[Action item] Only an exact, line-for-line copy of the data will serve as the answer.

[Provided data]
☆ ☆ ☆ ☆ ☆

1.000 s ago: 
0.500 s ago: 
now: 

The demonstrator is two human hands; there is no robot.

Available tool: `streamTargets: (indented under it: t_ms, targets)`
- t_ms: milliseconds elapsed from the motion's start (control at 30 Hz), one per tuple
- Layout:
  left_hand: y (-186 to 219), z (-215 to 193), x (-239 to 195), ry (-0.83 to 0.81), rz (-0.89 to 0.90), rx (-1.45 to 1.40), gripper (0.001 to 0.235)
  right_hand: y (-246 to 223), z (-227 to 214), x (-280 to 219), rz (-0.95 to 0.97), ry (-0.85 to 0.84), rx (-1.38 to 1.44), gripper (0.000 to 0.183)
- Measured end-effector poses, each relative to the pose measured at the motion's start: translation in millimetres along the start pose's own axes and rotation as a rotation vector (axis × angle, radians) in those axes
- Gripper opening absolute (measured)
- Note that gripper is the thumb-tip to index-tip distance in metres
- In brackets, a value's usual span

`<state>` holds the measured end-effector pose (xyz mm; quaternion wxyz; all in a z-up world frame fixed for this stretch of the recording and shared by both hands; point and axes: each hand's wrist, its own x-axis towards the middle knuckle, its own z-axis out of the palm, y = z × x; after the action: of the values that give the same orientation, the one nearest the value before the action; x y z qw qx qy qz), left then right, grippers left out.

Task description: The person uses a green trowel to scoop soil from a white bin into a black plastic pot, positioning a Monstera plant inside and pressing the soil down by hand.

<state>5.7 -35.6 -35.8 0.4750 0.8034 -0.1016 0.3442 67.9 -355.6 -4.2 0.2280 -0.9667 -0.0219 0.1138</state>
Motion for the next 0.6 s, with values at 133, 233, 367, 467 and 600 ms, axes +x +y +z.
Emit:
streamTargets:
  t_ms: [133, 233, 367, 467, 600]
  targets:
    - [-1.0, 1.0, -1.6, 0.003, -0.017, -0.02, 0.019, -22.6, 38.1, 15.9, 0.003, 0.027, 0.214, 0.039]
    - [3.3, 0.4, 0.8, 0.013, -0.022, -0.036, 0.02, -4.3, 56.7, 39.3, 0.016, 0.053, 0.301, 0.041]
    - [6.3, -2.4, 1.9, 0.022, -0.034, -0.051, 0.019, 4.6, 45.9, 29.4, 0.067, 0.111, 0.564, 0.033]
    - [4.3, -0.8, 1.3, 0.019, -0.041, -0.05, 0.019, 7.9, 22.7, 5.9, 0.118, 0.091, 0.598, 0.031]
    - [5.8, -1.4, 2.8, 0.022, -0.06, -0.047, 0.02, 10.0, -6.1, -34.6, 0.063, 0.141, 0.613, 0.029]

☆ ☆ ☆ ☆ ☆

[Solution to the problem]
1.000 s ago: 
0.500 s ago: 
now: 

The demonstrator is two human hands; there is no robot.

Available tool: `streamTargets: (indented under it: t_ms, targets)`
- t_ms: milliseconds elapsed from the motion's start (control at 30 Hz), one per tuple
- Layout:
  left_hand: y (-186 to 219), z (-215 to 193), x (-239 to 195), ry (-0.83 to 0.81), rz (-0.89 to 0.90), rx (-1.45 to 1.40), gripper (0.001 to 0.235)
  right_hand: y (-246 to 223), z (-227 to 214), x (-280 to 219), rz (-0.95 to 0.97), ry (-0.85 to 0.84), rx (-1.38 to 1.44), gripper (0.000 to 0.183)
- Measured end-effector poses, each relative to the pose measured at the motion's start: translation in millimetres along the start pose's own axes and rotation as a rotation vector (axis × angle, radians) in those axes
- Gripper opening absolute (measured)
- Note that gripper is the thumb-tip to index-tip distance in metres
- In brackets, a value's usual span

`<state>` holds the measured end-effector pose (xyz mm; quaternion wxyz; all in a z-up world frame fixed for this stretch of the recording and shared by both hands; point and axes: each hand's wrist, its own x-axis towards the middle knuckle, its own z-axis out of the palm, y = z × x; after the action: of the values that give the same orientation, the one nearest the value before the action; x y z qw qx qy qz), left then right, grippers left out.

Task description: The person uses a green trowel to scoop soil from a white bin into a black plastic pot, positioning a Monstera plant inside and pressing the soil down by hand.

<state>5.7 -35.6 -35.8 0.4750 0.8034 -0.1016 0.3442 67.9 -355.6 -4.2 0.2280 -0.9667 -0.0219 0.1138</state>
Motion for the next 0.6 s, with values at 133, 233, 367, 467 and 600 ms, axes +x +y +z.
Emit:
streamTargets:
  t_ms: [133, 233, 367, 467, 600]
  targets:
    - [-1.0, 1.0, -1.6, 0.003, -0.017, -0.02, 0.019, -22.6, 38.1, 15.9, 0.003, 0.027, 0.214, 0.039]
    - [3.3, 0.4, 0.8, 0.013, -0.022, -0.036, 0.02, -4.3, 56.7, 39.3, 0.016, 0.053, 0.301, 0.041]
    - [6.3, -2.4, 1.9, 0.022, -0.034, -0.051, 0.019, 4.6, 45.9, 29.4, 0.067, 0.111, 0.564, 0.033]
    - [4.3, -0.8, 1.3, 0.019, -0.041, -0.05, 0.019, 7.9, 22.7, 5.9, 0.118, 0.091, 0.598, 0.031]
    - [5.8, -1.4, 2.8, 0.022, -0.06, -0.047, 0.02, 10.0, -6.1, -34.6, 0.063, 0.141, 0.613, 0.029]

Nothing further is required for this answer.